Among the records below, find each line that includes the string "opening" and copy it.

(Stored data entries)
Content starts
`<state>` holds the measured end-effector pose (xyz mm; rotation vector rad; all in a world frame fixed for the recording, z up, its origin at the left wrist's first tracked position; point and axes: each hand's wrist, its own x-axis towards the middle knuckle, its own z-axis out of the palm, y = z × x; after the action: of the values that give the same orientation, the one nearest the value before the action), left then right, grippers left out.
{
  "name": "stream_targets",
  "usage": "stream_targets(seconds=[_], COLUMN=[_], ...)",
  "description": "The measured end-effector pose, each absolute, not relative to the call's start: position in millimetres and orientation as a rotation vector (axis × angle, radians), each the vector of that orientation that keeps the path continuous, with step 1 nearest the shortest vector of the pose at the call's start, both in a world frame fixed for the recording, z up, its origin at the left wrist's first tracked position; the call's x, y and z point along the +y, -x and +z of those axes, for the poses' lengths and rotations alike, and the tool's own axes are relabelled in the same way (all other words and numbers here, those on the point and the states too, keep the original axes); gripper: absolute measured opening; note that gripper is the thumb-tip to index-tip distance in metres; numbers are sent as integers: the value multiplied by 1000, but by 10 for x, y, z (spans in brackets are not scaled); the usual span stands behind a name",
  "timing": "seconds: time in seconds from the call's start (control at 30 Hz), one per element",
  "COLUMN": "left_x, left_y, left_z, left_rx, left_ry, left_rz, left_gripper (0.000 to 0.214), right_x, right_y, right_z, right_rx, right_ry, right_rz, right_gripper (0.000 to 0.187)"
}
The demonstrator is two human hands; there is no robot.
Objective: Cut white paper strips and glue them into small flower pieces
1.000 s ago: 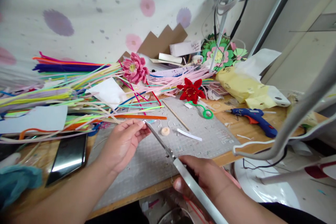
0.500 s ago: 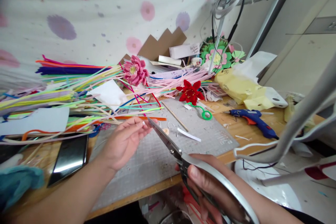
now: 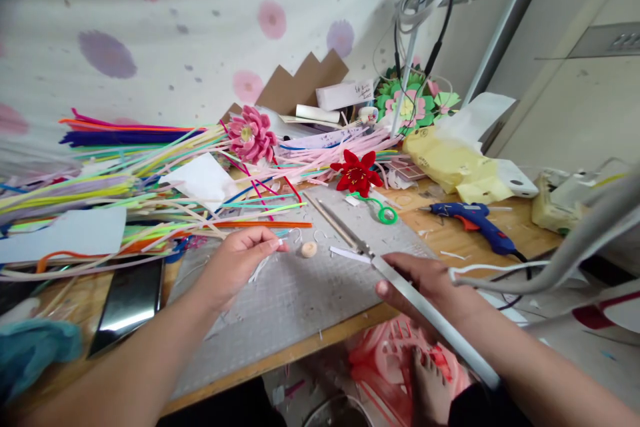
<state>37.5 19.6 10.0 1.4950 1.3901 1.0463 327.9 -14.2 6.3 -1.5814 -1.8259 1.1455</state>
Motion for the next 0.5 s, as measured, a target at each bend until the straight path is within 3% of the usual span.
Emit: stream_targets(seconds=[0.1,0.17,0.5], left_x=[244,299,337], left_y=[-339,-304,-265], left_z=[89,68,139], left_rx=[1484,1555,1644], left_ry=[-1651,-1735,-1937], left_rz=[991,1035,925], left_gripper=[12,10,14], right_x=[80,194,462], right_y=[-3441,-3540,-3799], right_z=[29,31,-40], right_rx=[-2020,-2145,-2340], right_ry=[1912,2042,2009], right_rz=[483,266,125], right_gripper=[36,33,36])
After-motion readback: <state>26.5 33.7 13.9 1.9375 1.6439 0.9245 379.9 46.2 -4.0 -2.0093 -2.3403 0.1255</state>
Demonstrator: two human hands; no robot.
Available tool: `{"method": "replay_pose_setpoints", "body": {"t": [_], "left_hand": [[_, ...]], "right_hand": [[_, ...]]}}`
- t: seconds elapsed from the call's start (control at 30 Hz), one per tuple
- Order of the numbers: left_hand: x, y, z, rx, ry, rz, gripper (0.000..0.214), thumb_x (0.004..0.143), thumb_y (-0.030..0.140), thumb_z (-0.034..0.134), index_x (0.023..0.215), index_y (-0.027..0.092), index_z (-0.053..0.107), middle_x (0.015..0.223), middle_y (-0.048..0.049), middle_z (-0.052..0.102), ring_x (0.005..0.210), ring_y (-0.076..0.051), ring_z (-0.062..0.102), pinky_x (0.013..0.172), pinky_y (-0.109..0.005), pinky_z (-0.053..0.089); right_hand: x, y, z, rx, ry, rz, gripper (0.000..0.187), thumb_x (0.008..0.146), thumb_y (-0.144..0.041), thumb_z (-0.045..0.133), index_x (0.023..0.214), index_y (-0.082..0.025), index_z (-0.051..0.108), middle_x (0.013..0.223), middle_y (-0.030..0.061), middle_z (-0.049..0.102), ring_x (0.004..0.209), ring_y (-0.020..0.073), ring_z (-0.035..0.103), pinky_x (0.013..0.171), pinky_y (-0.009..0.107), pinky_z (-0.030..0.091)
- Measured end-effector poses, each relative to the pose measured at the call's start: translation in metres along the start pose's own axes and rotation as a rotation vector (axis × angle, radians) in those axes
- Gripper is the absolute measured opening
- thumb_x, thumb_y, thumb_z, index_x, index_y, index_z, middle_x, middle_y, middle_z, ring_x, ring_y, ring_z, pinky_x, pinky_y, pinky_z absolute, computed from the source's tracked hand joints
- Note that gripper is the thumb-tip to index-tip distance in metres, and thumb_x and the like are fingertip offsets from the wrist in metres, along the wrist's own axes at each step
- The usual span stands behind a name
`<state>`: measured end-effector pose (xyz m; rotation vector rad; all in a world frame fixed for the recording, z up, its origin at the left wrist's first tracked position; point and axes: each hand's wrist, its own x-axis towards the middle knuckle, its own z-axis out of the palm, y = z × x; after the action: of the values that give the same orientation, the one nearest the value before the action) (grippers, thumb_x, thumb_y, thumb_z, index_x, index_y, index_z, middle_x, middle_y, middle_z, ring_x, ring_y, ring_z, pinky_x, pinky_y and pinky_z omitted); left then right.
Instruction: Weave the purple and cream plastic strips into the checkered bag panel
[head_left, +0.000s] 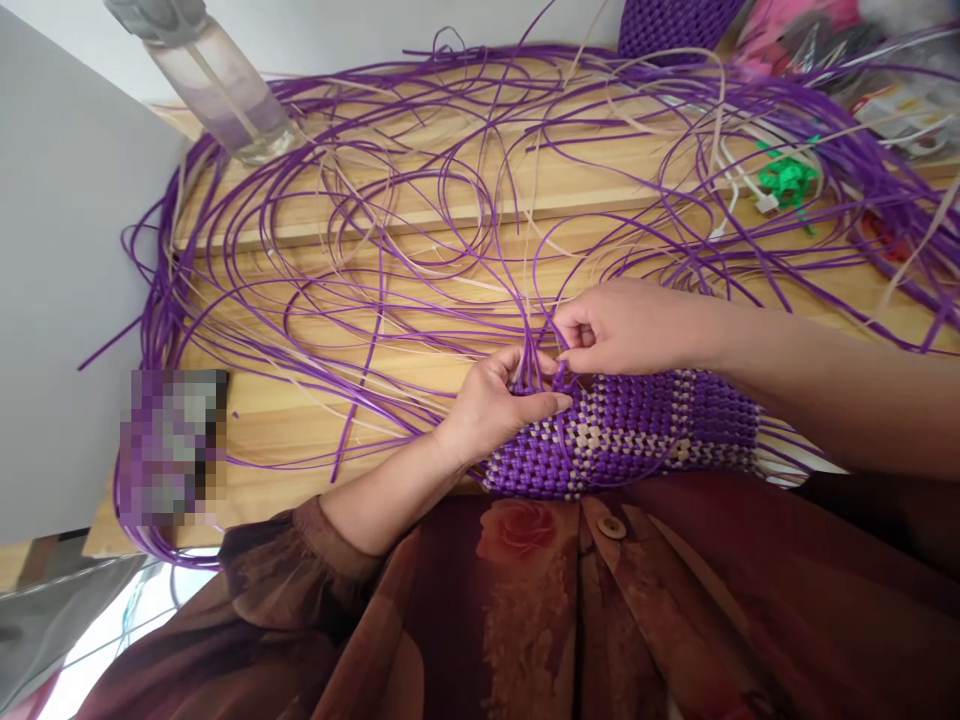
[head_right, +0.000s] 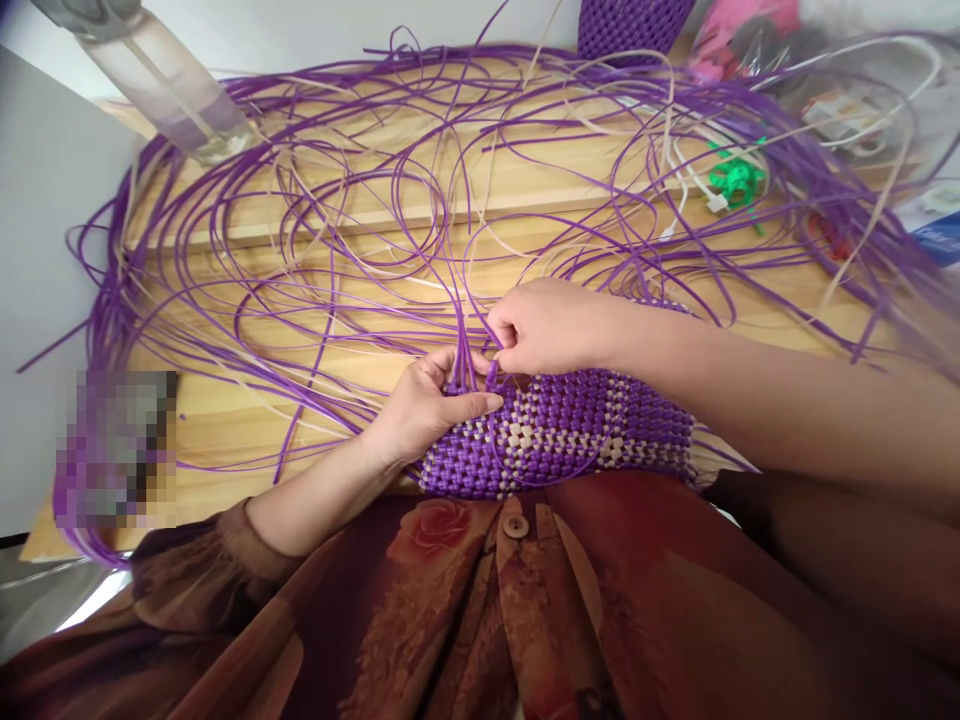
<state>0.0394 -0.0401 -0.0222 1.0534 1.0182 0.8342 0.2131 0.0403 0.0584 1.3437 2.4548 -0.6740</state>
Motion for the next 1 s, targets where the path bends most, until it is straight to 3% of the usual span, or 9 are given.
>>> {"method": "replay_pose_setpoints", "body": {"t": [0.13,0.3,0.37,0.6,0.67,0.83,0.9,1.0], "left_hand": [[0.001,-0.002,-0.001,-0.033,-0.019,-0.025,0.039,0.065,0.034,0.088,0.095,0.015,0.07,0.081,-0.0005,0.069,0.067,-0.01,0.057,0.071,-0.026,0.046],[0.0,0.0,0.0,-0.101,-0.019,-0.063,0.035,0.065,0.034,0.088,0.087,0.014,0.071,0.082,-0.002,0.071,0.07,-0.012,0.06,0.074,-0.028,0.047],[-0.001,0.0,0.0,-0.119,-0.018,-0.058,0.034,0.066,0.036,0.088,0.086,0.014,0.071,0.08,-0.0017,0.07,0.07,-0.012,0.06,0.074,-0.027,0.047],[-0.001,0.0,0.001,-0.162,-0.035,-0.071,0.032,0.073,0.039,0.083,0.09,0.014,0.073,0.088,-0.0038,0.072,0.074,-0.012,0.061,0.078,-0.027,0.048],[-0.001,0.0,0.002,-0.154,-0.024,-0.085,0.033,0.071,0.039,0.084,0.089,0.013,0.073,0.084,-0.0037,0.072,0.072,-0.012,0.061,0.076,-0.027,0.048],[-0.001,0.001,0.002,-0.21,-0.034,-0.117,0.031,0.07,0.038,0.084,0.085,0.014,0.071,0.079,-0.0016,0.07,0.068,-0.011,0.059,0.069,-0.025,0.046],[-0.001,0.001,0.001,-0.207,-0.03,-0.13,0.03,0.07,0.038,0.083,0.085,0.015,0.071,0.079,-0.0009,0.069,0.067,-0.011,0.058,0.068,-0.024,0.046],[0.001,0.0,0.0,-0.169,-0.045,-0.135,0.028,0.072,0.038,0.082,0.083,0.015,0.07,0.077,0.0003,0.066,0.065,-0.01,0.055,0.066,-0.023,0.043]], "right_hand": [[-0.002,-0.001,-0.002,-0.014,0.058,-0.001,0.016,0.076,-0.034,0.063,0.066,-0.021,0.06,0.063,-0.0002,0.061,0.056,0.0125,0.047,0.056,0.029,0.028],[-0.026,-0.009,-0.005,0.133,0.393,0.021,0.026,0.082,-0.039,0.062,0.064,-0.02,0.058,0.058,0.0,0.058,0.054,0.0115,0.047,0.057,0.029,0.031],[-0.036,-0.012,-0.002,0.191,0.458,0.033,0.029,0.083,-0.041,0.063,0.063,-0.021,0.057,0.055,-0.0001,0.057,0.052,0.0117,0.046,0.055,0.029,0.031],[-0.03,-0.013,0.007,0.559,0.415,0.082,0.03,0.091,-0.04,0.058,0.069,-0.02,0.059,0.061,0.0008,0.066,0.053,0.012,0.057,0.052,0.027,0.038],[-0.033,-0.016,0.005,0.508,0.477,0.126,0.028,0.089,-0.037,0.06,0.066,-0.02,0.057,0.058,0.0007,0.064,0.051,0.0121,0.055,0.051,0.028,0.038],[-0.067,-0.018,0.006,0.256,0.771,0.172,0.036,0.09,-0.043,0.06,0.061,-0.023,0.05,0.055,0.0024,0.057,0.051,0.0138,0.046,0.052,0.031,0.033],[-0.078,-0.005,0.012,0.231,0.731,0.238,0.038,0.091,-0.044,0.058,0.061,-0.023,0.05,0.054,0.0028,0.055,0.05,0.0145,0.045,0.052,0.032,0.032],[-0.087,0.02,0.022,0.062,0.418,0.328,0.043,0.092,-0.043,0.057,0.055,-0.023,0.048,0.052,0.0037,0.054,0.049,0.016,0.045,0.054,0.034,0.029]]}}
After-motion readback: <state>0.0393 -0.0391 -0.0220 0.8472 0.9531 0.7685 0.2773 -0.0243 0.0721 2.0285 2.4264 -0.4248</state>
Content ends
**Task response:**
  "description": "The measured end-effector pose, each absolute, not relative to the call's start: position in millimetres and orientation as a rotation vector (axis × angle, radians), each the vector of that orientation that keeps the path continuous, with step 1 nearest the shortest vector of the pose at the call's start, both in a world frame fixed for the recording, z up, its origin at the left wrist's first tracked position; the call's x, y and z point along the +y, -x and +z of those axes, for the poses' lengths and rotations alike, and the tool's own axes are relabelled in the same way (all other words and numbers here, those on the point and the states too, keep the original axes); gripper: absolute measured opening; note that gripper is the thumb-tip to index-tip distance in metres; numbers are sent as integers: the value multiplied by 1000, but by 10 for x, y, z (spans in brackets are not scaled); the usual span stands behind a name",
- Gripper is the absolute measured opening

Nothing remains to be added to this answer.